From Wall to Wall è il nuovo progetto ambientale dell’artista Alberto Di Fabio

By 28 Giugno 2020CRAMUM

L’estate 2020 vede ancora protagonista Alberto Di Fabio. Non solo la mostra romana da Gaggenau DesignElementi – visitabile fino al 15 luglio – ma anche un ambizioso progetto artistico ambientale in Puglia. Infatti fino a settembre 2021 l’artista sarà impegnato nel nuovo progetto ambientale From wall to wall, curato da Pier Paolo Pancotto: due cicli di interventi pittorici parietali, appositamente pensati per due abitazioni private in Puglia, Palazzo Bacco a Melpignano (Le) e la Masseria in contrada Galeasi a Grottaglie (Ta). Lavori site-specific ispirati alla struttura e alla storia dei luoghi che li ospitano, che trasformano lo spazio in un canale mistico, dando vita, attraverso il gesto e il colore, ad ambientazioni potentemente immersive, ma effimere, destinate a consumarsi e scomparire.

From wall to wall prende avvio in Puglia nelle residenze storiche di alcuni collezionisti che, recuperando l’antica tradizione del mecenatismo, hanno commissionato all’artista opere di pittura muraria, riattivando magicamente il dialogo con la creatività contemporanea su cui si basa una larga parte del patrimonio culturale ereditato dal passato. I lavori, secondo specifica intenzione dell’autore, sono destinati a scomparire dopo un periodo di tempo prestabilito, come fossero spazi virtuali momentaneamente aperti dall’immaginazione, come un pensiero che emerge dalla mente e poi svanisce.

Le opere così concepite si esprimono sotto forma di libere azioni pittoriche con un impianto gestuale molto forte. Tracce o velature di colore coprono lo spazio mutandone significativamente la percezione e amplificandone così la dimensione ambientale e, in un certo senso, spirituale. Le condizioni atmosferiche che ne derivano sembrano introdurre l’osservatore in un’aura di pace e intimità, che predispone alla meditazione e alla riflessione.

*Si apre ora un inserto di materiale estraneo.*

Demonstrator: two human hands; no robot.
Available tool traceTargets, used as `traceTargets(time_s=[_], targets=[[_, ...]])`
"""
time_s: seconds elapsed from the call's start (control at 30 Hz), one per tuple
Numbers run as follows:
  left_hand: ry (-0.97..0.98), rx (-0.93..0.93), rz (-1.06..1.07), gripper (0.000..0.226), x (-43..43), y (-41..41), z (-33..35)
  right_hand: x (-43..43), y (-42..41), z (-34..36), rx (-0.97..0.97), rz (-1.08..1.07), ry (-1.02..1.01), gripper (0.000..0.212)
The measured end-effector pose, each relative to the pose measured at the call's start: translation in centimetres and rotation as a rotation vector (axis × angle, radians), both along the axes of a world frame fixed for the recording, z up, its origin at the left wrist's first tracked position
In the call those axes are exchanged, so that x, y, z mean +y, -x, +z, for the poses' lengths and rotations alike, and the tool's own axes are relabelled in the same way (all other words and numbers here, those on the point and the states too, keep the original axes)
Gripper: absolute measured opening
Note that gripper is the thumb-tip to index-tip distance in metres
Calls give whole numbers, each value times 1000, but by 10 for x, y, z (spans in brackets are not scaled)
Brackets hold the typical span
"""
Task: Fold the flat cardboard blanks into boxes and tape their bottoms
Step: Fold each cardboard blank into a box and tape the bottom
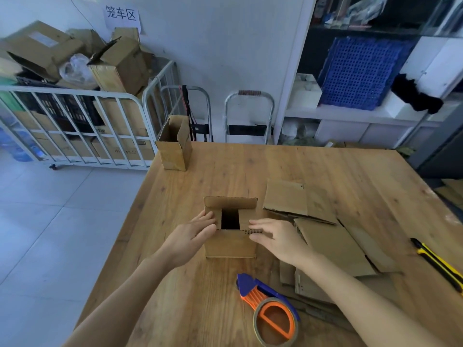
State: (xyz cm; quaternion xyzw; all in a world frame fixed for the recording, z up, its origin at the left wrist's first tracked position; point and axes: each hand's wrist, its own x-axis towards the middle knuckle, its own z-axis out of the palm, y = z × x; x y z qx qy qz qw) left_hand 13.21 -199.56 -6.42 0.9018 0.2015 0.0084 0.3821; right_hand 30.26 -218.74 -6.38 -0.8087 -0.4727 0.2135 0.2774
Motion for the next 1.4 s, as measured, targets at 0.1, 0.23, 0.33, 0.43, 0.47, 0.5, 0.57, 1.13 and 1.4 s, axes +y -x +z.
traceTargets(time_s=[0.1,0.23,0.33,0.43,0.47,0.5,0.57,1.13,1.4], targets=[[-51,-67,165,39,-4,-9,0,7,1,4,48,-116,-17,28],[-207,-117,294,66,-14,-23,0,22,8,6,-95,-245,-50,35],[-337,-110,230,89,-12,-24,-4,26,10,10,-117,-208,-33,80],[-441,-33,141,73,-10,-24,-2,27,6,12,-235,-41,44,81],[-453,-43,141,66,-11,-24,0,26,4,11,-276,-5,60,72],[-467,-63,130,59,-13,-23,0,24,4,10,-312,23,70,61],[-501,-75,46,46,-18,-20,-4,19,5,4,-356,67,80,46],[-622,153,-190,74,-19,-8,-17,-47,31,4,-243,65,345,47],[-597,131,-212,89,-18,-3,-18,-64,57,-35,-288,176,660,19]])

Sin dagli esordi della sua produzione, il lavoro di Alberto di Fabio racchiude una vocazione ambientale, sia a livello visivo che semantico, alla base della quale esiste sempre un’interpretazione dell’evento naturale, così come dei fenomeni cosmici. Questa rappresentazione avviene attraverso tracce organiche di colore, distribuite secondo un sistema cromatico tonale, dove aree più scure si alternano a profondi barlumi di luce.

La ricerca artistica di Alberto di Fabio, sviluppata essenzialmente su carta o tela, da circa un decennio si articola anche attraverso interventi di pittura murale. 

A partire dal lavoro del 2009 concepito per Edicola Notte a Roma, seguito poi da numerose commissioni pubbliche (Macro, Roma, 2015; Castel Sant’Elmo, Napoli, 2017) e altre ancora destinate a spazi privati (Umberto Di Marino, Napoli, 2017; GR Gallery, New York, 2020; Luca Tommasi, Milano, 2020). Si tratta di interventi effimeri (fatta eccezione per Tree of life, 2017 realizzato in forma permanente per il Museo Madre in Napoli) che l’artista ha espressamente concepito per i luoghi destinati a ospitarli, lasciandosi ispirare dalla loro materialità e dalla storia che li caratterizza.

Il progetto From wall to wall che ha avuto inizio in Puglia nell’ambito di azioni di mecenatismo privato e con la curatela di Pier Paolo Pancotto, si propone di applicare questa metodologia operativa a siti alternativi a quelli interessati sino a ora, rivelando così tutto il proprio potenziale espressivo e, allo stesso tempo, arricchendo la conoscenza delle proprie possibilità. I progetti di Melpignano e Galeasi, nei pressi di Grottaglie, saranno seguiti da nuove commissioni collocate in differenti contesti e calibrate di volta in volta sulle caratteristiche dei siti prescelti, perché From wall to wall è, nelle parole del curatore Pier Paolo Pancotto, proprio questo: «un segno della vitalità inesauribile dell’arte e della sua capacità di rigenerarsi costantemente e ovunque, anche nel momento meno propizio.»